*Task*
Without including any pictures, copy every line below exactly.

*Information provided*
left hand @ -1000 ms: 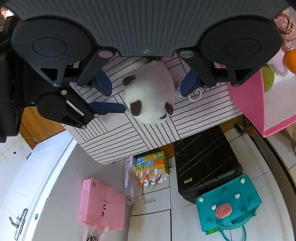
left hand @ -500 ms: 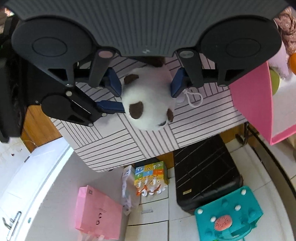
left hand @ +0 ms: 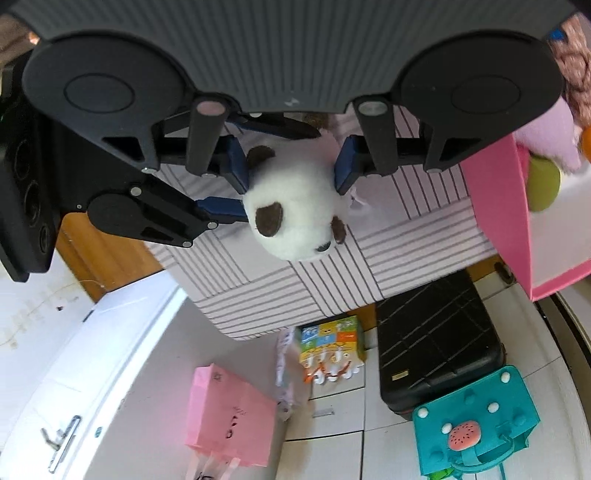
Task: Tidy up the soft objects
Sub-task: 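Grasp the white cat plush with the left tool, then lift and carry the cat plush over the pink box with the left tool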
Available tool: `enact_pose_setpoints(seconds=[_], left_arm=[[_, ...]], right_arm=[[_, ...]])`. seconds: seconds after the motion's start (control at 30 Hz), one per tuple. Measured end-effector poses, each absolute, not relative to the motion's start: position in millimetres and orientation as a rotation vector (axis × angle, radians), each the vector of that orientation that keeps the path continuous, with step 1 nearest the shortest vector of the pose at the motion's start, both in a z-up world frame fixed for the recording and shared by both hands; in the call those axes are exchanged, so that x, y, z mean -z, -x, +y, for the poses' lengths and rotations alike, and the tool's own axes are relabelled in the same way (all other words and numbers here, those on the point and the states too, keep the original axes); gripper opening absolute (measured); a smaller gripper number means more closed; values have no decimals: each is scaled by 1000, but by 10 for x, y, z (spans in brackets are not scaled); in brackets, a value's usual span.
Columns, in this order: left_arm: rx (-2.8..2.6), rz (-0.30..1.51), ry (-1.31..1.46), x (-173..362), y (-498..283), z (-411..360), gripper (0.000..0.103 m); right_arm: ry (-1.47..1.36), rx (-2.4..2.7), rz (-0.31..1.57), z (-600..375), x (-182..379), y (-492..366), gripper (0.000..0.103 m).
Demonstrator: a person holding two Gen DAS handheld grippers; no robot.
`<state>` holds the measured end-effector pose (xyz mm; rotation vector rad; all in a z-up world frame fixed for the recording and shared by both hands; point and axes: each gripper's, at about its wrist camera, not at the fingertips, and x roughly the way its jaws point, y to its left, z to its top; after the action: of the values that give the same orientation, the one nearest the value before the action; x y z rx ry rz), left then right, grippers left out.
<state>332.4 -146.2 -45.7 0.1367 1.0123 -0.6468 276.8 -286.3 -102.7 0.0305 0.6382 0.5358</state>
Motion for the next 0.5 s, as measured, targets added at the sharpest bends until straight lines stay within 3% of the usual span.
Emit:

*Task solution*
left hand @ -1000 ms: 
left hand @ -500 ms: 
left hand @ +0 ms: 
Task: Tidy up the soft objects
Sub-task: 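Grasp the white cat plush with the left tool, then lift and carry the cat plush over the pink box with the left tool
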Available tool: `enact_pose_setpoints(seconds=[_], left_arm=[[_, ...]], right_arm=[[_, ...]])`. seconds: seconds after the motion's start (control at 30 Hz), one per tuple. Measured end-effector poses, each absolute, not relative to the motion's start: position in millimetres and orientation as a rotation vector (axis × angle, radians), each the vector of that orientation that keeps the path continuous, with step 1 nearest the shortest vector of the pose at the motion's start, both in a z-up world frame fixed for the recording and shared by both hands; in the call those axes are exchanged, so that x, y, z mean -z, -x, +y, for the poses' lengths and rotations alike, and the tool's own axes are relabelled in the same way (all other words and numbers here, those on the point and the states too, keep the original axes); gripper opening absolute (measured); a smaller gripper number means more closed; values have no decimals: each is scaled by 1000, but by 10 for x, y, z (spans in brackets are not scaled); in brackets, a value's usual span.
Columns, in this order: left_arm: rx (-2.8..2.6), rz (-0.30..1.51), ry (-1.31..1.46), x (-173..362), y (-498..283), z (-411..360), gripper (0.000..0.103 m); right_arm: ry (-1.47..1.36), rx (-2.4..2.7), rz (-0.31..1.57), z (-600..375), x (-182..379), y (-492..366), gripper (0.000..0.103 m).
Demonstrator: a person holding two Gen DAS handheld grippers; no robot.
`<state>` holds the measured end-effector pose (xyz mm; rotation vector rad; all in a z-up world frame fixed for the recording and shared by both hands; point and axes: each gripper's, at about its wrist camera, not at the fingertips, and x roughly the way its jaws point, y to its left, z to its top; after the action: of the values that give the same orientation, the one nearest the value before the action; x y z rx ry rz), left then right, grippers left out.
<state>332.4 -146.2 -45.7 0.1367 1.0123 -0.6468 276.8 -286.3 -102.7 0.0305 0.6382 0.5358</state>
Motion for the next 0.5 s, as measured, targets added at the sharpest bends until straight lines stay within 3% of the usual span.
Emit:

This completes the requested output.